Worlton’s recent article [3] pointed out some of the difficulties that are involved in 
supercomputer performance testing. Most of these problems are a result of the lack of 
well-defined controls on these tests. For instance, in some recent test results, one vendor 
was apparently allowed to perform some minor tuning and insertion of compiler directives, 
whereas the other was not. In other cases confusion has resulted from researchers not 
carefully noting exactly which version of a vendor’s compiler was being used in their tests. 
Some vendors have claimed amazingly high performance rates for their computers, which, 
upon closer analysis, have been achieved only by massive recoding of the test kernels 
and by the usage of assembly code.

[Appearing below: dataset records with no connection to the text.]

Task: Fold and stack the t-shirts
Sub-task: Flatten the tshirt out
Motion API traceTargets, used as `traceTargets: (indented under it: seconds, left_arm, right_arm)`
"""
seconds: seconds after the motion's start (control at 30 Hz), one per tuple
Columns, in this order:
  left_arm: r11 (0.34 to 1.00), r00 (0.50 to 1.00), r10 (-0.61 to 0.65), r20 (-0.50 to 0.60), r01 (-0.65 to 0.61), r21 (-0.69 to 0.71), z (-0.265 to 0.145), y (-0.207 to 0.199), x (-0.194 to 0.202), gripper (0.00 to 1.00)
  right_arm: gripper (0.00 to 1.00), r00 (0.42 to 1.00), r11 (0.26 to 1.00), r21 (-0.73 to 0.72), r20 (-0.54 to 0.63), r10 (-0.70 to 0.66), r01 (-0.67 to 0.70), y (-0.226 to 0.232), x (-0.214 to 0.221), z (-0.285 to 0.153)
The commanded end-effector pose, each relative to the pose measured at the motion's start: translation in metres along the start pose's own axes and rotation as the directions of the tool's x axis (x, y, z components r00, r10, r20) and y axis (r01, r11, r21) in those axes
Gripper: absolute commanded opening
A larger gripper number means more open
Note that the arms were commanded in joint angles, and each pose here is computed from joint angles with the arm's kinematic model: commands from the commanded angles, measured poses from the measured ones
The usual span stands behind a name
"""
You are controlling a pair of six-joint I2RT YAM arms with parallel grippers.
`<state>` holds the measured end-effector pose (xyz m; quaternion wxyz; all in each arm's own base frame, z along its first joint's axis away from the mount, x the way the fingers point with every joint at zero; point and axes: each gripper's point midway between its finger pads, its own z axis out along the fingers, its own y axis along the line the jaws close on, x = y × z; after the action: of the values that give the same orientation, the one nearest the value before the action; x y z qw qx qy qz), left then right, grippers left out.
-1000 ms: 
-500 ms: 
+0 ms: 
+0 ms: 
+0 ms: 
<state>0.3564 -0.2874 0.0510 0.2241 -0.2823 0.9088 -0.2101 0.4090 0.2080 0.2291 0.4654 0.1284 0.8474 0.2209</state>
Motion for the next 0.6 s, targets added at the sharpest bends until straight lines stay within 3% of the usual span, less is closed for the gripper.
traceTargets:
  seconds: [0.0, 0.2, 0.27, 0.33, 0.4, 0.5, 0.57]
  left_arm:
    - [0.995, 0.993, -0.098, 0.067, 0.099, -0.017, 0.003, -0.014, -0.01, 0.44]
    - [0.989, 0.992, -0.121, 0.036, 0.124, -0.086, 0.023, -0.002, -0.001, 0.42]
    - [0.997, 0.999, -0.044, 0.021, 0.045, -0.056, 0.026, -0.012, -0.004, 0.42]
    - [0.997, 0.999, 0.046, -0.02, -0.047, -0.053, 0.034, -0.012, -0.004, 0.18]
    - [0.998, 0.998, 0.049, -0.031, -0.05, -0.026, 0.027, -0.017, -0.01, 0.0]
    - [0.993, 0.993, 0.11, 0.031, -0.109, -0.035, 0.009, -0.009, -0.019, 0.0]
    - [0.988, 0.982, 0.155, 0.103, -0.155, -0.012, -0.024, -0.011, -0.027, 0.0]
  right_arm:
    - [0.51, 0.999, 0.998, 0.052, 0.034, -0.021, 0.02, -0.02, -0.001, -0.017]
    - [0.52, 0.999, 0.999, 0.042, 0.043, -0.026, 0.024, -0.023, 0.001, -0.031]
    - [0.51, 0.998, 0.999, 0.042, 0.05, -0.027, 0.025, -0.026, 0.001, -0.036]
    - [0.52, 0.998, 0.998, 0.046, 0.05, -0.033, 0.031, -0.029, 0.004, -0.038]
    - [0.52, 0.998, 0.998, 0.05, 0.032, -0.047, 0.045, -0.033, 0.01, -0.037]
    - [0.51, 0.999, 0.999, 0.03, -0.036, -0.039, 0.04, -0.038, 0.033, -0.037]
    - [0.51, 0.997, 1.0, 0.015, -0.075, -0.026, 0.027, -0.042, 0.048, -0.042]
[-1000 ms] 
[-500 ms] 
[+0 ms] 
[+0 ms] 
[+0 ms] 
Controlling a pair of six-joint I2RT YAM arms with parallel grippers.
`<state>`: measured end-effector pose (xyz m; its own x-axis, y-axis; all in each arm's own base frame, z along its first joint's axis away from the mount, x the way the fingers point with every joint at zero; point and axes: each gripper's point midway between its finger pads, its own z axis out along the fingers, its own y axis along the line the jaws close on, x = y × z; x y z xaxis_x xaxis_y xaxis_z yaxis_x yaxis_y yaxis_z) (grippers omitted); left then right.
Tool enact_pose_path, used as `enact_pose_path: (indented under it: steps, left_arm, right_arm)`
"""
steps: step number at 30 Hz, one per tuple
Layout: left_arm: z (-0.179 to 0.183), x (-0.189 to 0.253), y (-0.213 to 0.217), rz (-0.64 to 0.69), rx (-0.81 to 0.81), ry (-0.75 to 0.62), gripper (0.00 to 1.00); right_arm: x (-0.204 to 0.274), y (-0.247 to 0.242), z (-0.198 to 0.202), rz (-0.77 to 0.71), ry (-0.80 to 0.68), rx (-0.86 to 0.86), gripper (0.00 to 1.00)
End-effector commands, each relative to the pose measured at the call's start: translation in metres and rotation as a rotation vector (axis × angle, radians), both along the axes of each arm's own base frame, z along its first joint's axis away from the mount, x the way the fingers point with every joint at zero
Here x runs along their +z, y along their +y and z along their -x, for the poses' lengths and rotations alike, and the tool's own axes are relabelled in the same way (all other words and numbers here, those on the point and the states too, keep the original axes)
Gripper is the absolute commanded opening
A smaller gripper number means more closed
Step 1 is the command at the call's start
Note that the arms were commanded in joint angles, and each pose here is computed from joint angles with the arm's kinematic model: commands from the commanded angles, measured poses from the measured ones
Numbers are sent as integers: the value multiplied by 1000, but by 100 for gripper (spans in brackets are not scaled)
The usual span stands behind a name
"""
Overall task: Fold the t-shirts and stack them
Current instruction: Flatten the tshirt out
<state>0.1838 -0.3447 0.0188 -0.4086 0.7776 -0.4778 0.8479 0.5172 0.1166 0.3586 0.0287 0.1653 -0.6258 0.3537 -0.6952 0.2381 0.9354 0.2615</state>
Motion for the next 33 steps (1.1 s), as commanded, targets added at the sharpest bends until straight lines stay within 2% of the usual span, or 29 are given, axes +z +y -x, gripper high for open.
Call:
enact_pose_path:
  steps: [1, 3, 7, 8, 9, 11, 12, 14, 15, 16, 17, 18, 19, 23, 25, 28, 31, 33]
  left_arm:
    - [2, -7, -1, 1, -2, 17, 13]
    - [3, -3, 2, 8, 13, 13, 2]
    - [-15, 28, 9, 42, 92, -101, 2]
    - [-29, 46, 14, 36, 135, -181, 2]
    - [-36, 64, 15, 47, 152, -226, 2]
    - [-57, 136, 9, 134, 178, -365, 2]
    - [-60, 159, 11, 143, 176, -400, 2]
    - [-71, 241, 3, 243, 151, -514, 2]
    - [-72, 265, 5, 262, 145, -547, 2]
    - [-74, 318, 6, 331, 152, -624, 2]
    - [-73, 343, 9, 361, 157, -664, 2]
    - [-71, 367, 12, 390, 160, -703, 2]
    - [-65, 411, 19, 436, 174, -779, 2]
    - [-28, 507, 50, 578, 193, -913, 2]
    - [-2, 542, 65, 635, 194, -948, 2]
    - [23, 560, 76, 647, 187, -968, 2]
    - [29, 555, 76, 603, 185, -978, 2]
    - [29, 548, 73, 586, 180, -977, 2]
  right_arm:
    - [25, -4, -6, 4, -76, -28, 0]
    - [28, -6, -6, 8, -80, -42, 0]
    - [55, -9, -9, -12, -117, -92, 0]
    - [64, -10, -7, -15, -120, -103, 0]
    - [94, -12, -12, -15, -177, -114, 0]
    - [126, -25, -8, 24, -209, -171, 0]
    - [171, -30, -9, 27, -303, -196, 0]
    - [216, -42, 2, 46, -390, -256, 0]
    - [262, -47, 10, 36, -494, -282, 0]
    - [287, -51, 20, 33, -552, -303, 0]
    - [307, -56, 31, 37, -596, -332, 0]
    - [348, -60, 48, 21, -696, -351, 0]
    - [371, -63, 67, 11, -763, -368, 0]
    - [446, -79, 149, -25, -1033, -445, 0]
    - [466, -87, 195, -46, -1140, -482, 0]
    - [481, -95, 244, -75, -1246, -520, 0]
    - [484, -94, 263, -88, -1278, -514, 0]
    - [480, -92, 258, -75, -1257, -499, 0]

As a result of these difficulties, many of the recent 
comparisons of supercomputer performance have degenerated into shouting matches that 
have generated more heat than light. 

In consideration of such problems, some strict ground rules have been established for 
using the NAS Kernel Benchmark Program to evaluate supercomputer performance. Also, 
four levels of tests have been defined, so that the effects of varying amounts of tuning may 
be assessed. These different levels will also enable the NAS program to differentiate the 
performance of the hardware from that of the compiler. If the compiler is truly effective, 
then a relatively small amount of tuning should be sufficient to achieve close to the full 
potential of the hardware. The four test levels are defined as follows: 

1. Level 0 (“dusty deck”): For this test, the NAS Kernel Benchmark Program must be 
run without any changes to improve performance. If any alterations are required 
for compatibility purposes (for example, to define the timing function), they must 
be made by NAS program personnel. 

2. Level 20 (“minor tuning”): For this test, a few minor alterations may be made 
to the code to enhance performance. These changes may include, for example, 
compiler directives to assist the compiler’s vectorization analysis or changes to 
array dimensions to avoid disadvantageous memory strides. No more than 20 lines 
of code in the entire program file may be inserted or modified. 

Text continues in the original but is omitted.